SolupL - Seorang novelis atau sastrawan Indonesia yang saat ini sedang naik daun, Eka Kurniawan, memukau warga Amerika Serikat di Washington DC, melalui karyanya, Cantik Itu Luka. Di ruang seminar dan toko buku ini, Eka menyapa peminat Sastra Indonesia dengan diskusi mendalam tentang sastra dan proses kreafitnya dalam menulis.
Eka Kurniawan. (Foto/int) |
Beberapa penghargaan literatur internasional memasukkan karyanya sebagai finalis, seperti Man Booker Prize. Eka bahkan memenangkan World Reader’s Award. Kunjungannya ke Amerika kali ini juga untuk menerima penghargaan Emerging Voice 2016 kategori fiksi.
Namun tak jarang, ia dibandingkan dengan penulis Indonesia angkatan sebelumnya, Pramudya Ananta Toer. “Selama beberapa waktu, orang hanya mengenal Pramudya, jadi ketika ada penulis Indonesia baru, mereka tentu saja membandingkannya dengan seseorang mereka kenal. Terlepas dari itu, Pramudya penulis berpengaruh untuk saya, dia salah satu favorit saya,” ujar Eka.
Ia mengakui sastra Indonesia punya banyak hambatan untuk dikenal komunitas internasional. “Pertama, harus kita akui, bahasa Indonesia bukan bahasa yang populer di dunia, karena itu masih susah untuk memperoleh penerjemah yang baik. Selain itu, dorongan kebijakan pemerintah atau lembaga pendukung lainnya harus sangat aktif,” jelasnya.
Namun, Eka optimistis sastra Indonesia bisa mendobrak batasan kultural yang sebelumnya ada. Bart Thanhauser, pernah tinggal di Indonesia mendapati buku Eka sebagai ekspresi jujur Indonesia. “Saya suka sekali dengan caranya menggabungkan sejarah, seni dan percintaan. Bukunya tidak beraturan dan itu alasan saya suka membacanya,” kata Bart.

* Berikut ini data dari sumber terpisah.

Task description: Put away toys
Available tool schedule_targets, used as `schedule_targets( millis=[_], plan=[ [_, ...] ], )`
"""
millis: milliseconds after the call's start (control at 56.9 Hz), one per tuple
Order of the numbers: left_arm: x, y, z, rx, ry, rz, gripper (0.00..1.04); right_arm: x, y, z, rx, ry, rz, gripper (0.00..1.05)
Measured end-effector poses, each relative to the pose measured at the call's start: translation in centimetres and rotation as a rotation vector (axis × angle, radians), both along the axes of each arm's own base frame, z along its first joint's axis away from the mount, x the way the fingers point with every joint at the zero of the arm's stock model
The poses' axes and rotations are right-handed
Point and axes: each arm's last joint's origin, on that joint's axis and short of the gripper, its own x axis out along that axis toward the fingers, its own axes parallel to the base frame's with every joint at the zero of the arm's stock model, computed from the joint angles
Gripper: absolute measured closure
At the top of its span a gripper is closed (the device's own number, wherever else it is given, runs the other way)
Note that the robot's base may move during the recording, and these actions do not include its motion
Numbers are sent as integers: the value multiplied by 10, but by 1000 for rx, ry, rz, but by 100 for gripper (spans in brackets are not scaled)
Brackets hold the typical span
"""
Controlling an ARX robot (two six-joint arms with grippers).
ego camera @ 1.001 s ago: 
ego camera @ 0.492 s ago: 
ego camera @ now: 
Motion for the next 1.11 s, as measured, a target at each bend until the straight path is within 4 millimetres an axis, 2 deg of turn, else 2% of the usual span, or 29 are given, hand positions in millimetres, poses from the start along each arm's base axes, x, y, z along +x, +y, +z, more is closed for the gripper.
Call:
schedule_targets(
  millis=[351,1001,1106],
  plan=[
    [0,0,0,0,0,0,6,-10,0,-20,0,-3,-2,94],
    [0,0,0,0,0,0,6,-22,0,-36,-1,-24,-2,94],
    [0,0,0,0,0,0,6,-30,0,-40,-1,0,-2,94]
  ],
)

Bagi mereka belum pernah mengunjungi Indonesia, mengenal Indonesia lewat tulisan Eka adalah pengalaman menarik. Seperti dikatakan Sarah Baline. “Menurut saya Eka hebat, ia sangat lucu dan bukunya berisi humor gelap dan ia menceritakan isi bukunya pada kami malam ini.”
Pengakuan internasional ini diikuti keprihatinan Eka terhadap rendahnya tingkat minat baca masyarakat Indonesia. Menurut survei UNESCO pada 2016, Indonesia menempati posisi ke-60 dari 61 negara yang disurvei tentang minat membaca mereka.
“Lemahnya tradisi membaca kita lebih bersifat struktural, memang keberadaan buku sangat susah untuk diperoleh terutama di luar daerah kota besar. Saya rasa kita harus berpikir dengan cara yang terbalik, kita dekatkan buku kepada mereka, bukan mereka yang harus datang,” jelas Eka dilansir dari VOA Indonesia.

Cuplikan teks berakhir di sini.